## Work request:
Return the data below exactly, but only from the line containing "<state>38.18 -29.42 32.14" through the line containing "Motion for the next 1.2", with both of those lines included.

[Records from a data collection]
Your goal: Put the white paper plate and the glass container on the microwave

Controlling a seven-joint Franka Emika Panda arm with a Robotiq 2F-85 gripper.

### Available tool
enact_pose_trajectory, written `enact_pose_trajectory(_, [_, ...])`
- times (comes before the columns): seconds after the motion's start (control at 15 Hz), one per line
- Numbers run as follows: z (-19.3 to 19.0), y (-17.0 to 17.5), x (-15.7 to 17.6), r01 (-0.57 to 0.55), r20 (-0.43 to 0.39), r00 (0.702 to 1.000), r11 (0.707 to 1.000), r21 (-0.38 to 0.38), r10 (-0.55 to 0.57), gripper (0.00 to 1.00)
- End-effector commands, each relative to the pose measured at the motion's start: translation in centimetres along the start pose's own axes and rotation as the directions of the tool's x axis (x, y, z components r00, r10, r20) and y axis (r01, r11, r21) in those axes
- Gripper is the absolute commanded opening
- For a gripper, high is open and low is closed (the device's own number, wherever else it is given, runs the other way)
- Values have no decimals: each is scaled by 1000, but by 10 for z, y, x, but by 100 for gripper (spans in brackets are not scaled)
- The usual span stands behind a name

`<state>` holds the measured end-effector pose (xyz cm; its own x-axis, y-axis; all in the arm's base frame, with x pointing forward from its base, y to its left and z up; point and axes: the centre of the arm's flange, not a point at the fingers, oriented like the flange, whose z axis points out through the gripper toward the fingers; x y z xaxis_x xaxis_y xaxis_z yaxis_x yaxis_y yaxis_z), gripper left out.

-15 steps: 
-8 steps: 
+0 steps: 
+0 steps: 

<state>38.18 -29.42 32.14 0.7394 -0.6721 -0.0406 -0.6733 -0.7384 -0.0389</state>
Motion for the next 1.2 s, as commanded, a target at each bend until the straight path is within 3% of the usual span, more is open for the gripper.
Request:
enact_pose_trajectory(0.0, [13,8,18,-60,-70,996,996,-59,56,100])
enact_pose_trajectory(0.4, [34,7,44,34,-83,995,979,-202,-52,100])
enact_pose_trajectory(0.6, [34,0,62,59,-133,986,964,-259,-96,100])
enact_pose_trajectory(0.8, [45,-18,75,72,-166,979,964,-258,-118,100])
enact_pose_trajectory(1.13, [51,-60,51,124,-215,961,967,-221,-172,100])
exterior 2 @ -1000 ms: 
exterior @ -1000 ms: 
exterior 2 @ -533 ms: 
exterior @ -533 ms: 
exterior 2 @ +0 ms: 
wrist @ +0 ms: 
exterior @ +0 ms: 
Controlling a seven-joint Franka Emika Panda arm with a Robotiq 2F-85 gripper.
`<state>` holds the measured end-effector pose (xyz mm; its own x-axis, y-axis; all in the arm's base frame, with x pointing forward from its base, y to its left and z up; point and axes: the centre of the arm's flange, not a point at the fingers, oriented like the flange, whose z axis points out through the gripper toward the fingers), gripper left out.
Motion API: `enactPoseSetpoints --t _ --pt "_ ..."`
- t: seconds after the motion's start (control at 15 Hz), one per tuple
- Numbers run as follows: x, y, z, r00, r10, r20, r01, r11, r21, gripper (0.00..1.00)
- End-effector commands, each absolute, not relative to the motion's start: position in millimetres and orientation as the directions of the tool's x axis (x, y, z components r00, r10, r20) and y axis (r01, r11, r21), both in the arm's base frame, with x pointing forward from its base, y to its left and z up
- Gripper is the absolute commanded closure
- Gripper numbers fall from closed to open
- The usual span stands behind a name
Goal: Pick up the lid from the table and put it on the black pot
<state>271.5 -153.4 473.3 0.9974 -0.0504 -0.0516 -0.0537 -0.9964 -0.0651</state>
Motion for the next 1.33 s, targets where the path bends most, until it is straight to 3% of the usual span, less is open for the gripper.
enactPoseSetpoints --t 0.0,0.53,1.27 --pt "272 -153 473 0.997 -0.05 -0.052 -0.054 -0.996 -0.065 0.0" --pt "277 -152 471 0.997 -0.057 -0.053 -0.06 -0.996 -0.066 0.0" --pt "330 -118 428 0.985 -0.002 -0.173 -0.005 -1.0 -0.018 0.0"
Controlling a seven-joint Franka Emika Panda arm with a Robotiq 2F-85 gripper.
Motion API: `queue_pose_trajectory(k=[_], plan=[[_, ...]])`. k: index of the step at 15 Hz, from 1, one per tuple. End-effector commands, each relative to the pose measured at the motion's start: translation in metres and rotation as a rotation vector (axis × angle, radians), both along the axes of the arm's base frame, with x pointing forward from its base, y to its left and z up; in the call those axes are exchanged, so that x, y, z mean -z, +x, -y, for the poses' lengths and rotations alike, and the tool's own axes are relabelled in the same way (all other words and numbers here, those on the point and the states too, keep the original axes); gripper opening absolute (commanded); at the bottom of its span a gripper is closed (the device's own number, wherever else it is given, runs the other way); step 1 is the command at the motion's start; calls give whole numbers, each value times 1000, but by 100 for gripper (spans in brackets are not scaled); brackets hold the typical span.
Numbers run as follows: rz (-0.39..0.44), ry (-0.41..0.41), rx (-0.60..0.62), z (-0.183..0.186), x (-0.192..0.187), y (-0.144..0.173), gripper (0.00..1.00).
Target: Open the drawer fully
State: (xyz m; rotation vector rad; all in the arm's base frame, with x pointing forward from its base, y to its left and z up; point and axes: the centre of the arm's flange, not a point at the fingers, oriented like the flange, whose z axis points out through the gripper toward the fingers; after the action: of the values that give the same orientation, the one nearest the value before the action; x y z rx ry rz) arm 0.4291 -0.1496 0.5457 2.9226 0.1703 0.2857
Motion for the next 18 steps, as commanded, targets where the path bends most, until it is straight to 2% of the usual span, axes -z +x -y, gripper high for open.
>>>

## Expected answer:
<state>38.18 -29.42 32.14 0.7394 -0.6721 -0.0406 -0.6733 -0.7384 -0.0389</state>
Motion for the next 1.2 s, as commanded, a target at each bend until the straight path is within 3% of the usual span, more is open for the gripper.

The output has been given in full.